▸ WORK ORDER: What you return must be the lines of the data that hold the word "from".

(Saved entries)
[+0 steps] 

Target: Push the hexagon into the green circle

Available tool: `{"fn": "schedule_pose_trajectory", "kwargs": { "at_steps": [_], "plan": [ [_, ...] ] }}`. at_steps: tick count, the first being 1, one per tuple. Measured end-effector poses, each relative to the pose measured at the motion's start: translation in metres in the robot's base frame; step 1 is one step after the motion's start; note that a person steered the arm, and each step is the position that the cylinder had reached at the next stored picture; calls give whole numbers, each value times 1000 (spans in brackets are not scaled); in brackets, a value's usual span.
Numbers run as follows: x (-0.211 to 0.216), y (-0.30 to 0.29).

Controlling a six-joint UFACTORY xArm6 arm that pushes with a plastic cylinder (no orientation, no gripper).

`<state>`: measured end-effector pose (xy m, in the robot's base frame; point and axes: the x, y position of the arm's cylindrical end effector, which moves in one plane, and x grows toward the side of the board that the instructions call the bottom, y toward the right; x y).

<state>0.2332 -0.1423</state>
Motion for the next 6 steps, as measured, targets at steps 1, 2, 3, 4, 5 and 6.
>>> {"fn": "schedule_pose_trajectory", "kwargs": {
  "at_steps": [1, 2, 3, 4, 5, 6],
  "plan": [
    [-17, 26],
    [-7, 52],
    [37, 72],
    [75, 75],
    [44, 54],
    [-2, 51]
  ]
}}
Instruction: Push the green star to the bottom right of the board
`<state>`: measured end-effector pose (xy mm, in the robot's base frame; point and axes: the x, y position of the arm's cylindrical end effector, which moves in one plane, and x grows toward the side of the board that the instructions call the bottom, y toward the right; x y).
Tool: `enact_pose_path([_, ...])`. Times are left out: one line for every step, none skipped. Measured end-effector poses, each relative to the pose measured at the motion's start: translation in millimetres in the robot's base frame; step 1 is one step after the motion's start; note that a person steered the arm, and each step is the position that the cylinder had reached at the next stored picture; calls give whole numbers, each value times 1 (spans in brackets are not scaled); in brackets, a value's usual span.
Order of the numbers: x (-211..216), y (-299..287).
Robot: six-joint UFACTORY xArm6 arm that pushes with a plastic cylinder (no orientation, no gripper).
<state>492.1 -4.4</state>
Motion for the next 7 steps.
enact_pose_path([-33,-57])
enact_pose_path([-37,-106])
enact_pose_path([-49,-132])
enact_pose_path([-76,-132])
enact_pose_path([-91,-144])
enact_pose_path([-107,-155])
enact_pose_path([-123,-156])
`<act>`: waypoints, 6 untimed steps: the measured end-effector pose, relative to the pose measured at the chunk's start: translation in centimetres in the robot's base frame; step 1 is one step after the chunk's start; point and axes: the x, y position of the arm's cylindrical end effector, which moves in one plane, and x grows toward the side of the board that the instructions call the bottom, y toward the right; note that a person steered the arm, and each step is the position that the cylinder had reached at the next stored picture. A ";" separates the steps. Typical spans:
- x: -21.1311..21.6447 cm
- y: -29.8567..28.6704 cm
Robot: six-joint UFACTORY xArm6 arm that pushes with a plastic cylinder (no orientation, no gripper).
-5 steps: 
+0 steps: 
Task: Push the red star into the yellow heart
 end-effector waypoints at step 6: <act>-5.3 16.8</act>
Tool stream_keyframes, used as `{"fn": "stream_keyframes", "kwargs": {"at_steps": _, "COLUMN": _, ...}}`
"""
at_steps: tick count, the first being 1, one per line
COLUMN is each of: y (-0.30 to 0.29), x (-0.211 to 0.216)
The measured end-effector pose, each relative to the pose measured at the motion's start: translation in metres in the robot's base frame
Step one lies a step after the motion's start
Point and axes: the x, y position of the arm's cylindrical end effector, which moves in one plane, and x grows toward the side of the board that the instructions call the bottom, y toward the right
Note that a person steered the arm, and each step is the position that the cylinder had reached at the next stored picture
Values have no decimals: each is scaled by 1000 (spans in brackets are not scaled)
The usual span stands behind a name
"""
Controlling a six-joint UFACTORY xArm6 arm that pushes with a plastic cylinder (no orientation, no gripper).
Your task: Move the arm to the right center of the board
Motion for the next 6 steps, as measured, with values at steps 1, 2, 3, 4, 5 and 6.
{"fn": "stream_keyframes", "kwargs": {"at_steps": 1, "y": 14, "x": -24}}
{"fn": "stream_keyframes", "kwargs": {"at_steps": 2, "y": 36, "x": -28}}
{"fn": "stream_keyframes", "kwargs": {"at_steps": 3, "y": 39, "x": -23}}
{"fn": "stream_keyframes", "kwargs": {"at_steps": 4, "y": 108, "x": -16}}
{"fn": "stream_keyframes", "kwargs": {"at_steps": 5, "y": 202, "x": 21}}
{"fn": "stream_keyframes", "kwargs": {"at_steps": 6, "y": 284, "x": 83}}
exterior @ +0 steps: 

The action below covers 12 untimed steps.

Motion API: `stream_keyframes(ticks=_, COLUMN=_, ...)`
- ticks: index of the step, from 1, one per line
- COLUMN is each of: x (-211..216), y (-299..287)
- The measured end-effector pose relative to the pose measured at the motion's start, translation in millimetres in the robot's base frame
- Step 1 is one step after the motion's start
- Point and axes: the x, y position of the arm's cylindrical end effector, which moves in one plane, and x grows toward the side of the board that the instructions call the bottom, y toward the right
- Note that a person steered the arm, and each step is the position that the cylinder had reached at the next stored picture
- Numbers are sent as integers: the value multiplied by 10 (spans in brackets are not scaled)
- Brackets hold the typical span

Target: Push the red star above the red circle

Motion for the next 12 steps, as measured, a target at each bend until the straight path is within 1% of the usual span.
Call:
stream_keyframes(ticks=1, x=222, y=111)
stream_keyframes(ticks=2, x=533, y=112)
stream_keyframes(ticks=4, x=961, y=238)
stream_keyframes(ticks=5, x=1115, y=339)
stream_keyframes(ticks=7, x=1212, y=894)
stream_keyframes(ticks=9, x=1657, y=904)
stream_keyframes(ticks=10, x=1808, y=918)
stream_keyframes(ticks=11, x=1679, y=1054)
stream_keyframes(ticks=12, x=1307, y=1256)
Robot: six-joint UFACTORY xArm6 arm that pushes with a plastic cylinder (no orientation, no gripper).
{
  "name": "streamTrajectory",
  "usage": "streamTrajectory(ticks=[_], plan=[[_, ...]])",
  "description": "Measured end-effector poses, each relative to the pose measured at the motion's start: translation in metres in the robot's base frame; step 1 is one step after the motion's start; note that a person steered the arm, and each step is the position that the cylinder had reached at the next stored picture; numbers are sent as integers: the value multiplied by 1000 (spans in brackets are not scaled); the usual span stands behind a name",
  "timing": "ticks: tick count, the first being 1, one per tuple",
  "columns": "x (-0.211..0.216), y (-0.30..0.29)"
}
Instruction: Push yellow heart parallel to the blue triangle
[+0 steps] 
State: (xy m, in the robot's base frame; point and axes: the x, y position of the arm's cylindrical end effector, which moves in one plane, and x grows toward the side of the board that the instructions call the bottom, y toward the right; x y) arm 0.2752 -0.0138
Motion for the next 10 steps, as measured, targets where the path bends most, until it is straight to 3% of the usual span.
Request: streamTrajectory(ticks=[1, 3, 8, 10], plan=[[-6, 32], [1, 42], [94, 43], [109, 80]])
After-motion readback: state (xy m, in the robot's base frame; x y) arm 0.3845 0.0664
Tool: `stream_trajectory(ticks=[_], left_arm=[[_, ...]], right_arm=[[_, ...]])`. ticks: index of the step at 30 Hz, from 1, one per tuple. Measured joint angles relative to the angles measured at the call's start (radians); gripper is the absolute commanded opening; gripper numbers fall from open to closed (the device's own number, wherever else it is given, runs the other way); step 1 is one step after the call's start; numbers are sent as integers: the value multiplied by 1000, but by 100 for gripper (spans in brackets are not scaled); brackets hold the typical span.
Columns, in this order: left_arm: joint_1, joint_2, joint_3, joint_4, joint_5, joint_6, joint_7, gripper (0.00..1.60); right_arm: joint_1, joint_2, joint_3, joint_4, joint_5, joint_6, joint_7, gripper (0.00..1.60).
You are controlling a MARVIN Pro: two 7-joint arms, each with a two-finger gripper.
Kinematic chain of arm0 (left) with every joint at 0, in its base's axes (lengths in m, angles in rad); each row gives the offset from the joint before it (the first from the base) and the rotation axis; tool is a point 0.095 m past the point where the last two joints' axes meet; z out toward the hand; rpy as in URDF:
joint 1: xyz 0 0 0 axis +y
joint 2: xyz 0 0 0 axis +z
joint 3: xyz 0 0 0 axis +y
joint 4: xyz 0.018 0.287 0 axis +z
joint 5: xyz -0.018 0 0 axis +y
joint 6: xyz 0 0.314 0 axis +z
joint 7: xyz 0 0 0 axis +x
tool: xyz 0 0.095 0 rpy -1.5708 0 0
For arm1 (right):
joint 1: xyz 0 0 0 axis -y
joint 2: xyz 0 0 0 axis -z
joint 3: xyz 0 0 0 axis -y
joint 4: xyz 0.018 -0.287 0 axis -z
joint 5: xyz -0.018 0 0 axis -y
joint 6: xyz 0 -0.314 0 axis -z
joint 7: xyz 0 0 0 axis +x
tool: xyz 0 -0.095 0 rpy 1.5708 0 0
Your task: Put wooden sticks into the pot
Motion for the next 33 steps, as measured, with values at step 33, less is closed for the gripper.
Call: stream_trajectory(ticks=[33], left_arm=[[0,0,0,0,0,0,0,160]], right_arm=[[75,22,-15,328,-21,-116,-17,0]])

▸ RESULT OF THE TASK:
- ticks: index of the step, from 1, one per line
Tool: `stream_trajectory(ticks=[_], left_arm=[[_, ...]], right_arm=[[_, ...]])`. ticks: index of the step at 30 Hz, from 1, one per tuple. Measured joint angles relative to the angles measured at the call's start (radians); gripper is the absolute commanded opening; gripper numbers fall from open to closed (the device's own number, wherever else it is given, runs the other way); step 1 is one step after the call's start; numbers are sent as integers: the value multiplied by 1000, but by 100 for gripper (spans in brackets are not scaled); brackets hold the typical span.
Kinematic chain of arm0 (left) with every joint at 0, in its base's axes (lengths in m, angles in rad); each row gives the offset from the joint before it (the first from the base) and the rotation axis; tool is a point 0.095 m past the point where the last two joints' axes meet; z out toward the hand; rpy as in URDF:

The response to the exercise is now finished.